PATRONAIS SE POSICIONAM

O que dizem empresários da FIESP e a CNI sobre o impeachment e a crise

Babi Dellatorre

Trabalhadora do Hospital Universitário da USP, representante dos trabalhadores no Conselho Universitário

sexta-feira 18 de março de 2016| Edição do dia

Nesta quinta feira (17), Paulo Skaf, presidente da FIESP (Federação das Indústrias do Estado de São Paulo), reuniu 300 entidades que se posicionaram pelo impeachment imediato de Dilma. Segundo Skaf, a renúncia da presidente seria a forma mais rápida de eliminar a questão política que trava a economia, e afirmou que “Todos aqui irão se concentrar em conscientizar os parlamentares que a sociedade quer uma mudança, quer o impedimento da senhora presidente da República”. Fora isto o FIESP pagou "marmitas gourmet" para os manifestantes que defendem sua posição, como denunciamos nesta matéria

Já a Confederação Nacional da Indústria, mais discreta na defesa do impeachment, em Carta à Nação,faz um chamado ao Congresso Nacional e Supremo Tribunal Federal (STF) para solucionarem a crise política e econômica. A CNI orienta adotar "melhores práticas administrativas" e implantar "medidas favoráveis à estabilidade social, ao emprego e ao desenvolvimento". Leia-se: implementar as reformas da previdência, trabalhista e tributária. Ou ainda: atacar os direitos dos trabalhadores reformando a CLT. Com impeachment, renúncia ou continuidade do governo Dilma a FIESP e CNI convergem, querem mais ajustes. Para a FIESP a forma de conseguir isto é depondo Dilma e conseguindo um governo mais forte para implementar este programa.

Desde o início de março a Ibovespa vem respondendo favorável ao impeachment, fechando em alta toda vez que essa alternativa se fortalece.

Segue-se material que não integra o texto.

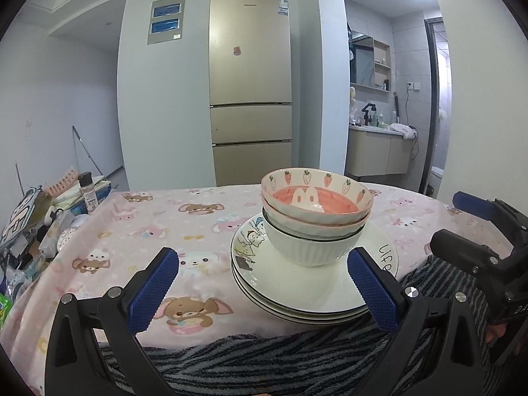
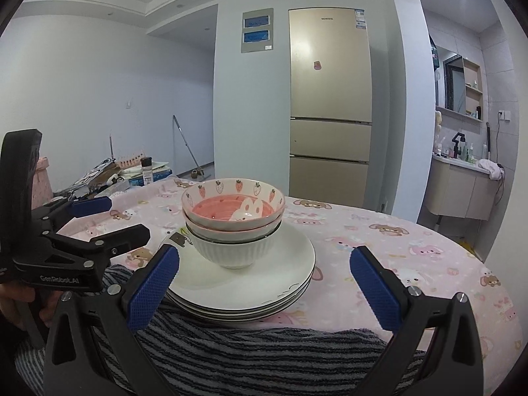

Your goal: Organize plates and bowls

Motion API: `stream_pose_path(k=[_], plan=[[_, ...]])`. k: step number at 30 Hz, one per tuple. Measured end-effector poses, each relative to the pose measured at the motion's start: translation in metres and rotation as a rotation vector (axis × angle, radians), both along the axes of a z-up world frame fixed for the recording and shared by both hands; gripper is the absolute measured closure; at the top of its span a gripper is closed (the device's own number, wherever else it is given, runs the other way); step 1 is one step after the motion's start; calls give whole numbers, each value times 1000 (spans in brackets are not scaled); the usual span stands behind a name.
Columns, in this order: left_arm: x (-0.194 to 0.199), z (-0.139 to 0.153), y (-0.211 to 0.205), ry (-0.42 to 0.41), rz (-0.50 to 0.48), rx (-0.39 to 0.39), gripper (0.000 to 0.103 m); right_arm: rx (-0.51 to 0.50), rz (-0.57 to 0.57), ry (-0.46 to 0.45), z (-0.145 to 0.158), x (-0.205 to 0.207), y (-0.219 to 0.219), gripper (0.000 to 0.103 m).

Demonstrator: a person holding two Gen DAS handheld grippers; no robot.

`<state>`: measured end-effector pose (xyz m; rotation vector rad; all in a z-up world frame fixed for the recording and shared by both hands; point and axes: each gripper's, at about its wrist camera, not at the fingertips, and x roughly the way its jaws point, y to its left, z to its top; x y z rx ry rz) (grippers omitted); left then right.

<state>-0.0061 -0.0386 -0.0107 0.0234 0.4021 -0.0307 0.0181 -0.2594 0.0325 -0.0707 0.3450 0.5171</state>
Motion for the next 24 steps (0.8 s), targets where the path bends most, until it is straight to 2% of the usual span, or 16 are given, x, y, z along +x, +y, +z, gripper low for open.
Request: stream_pose_path(k=[8, 24], plan=[[-1, 0, -5, -1, 0, 26, 0, -9, 4, -6, 0, -1, 2, 0], [-1, 1, -5, -5, -1, 28, 0, -7, 5, -1, -2, -3, 3, 0]])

Ontem não foi diferente, depois da consultoria Eurasia Group avaliar em 75% a probabilidade de impeachment, a Ibovespa fechou em 6,6%, a maior alta dos últimos anos, refletindo principalmente a opinião das instituições financeiras como Bradesco, Banco do Brasil, Itau Unibanco, Santander, entre outros.

O que apontam empresários e banqueiros é que, para enfrentar a crise econômica, é preciso aprofundar os ajustes e ataques aos trabalhadores e isso deve ocorrer rapidamente. Também por isso sentenciam o governo em 30 dias para sua substituição, uma linha similar ao que o PMDB do presidente da FIESP, Skaf, e do vice-presidente Temer afirmaram, em 30 dias decidiram se jogaram, definitivamente, seu peso pelo fim do governo ou não. Por hora mantém seus cargos e benefícios e seus votos junto aos do PT para arrancar ataques aos trabalhadores como foi a aprovação do PLS 555 que abre espaço para a privatização de todas estatais. As posições das grandes patronais por maiores ajustes, com ou sem impeachment mostram a urgência dos sindicatos e centrais sindicais romperem com o governo e impulsionarem um movimento contra os ajustes de Dilma (e aplauso da FIESP e CNI) e contra a impunidade.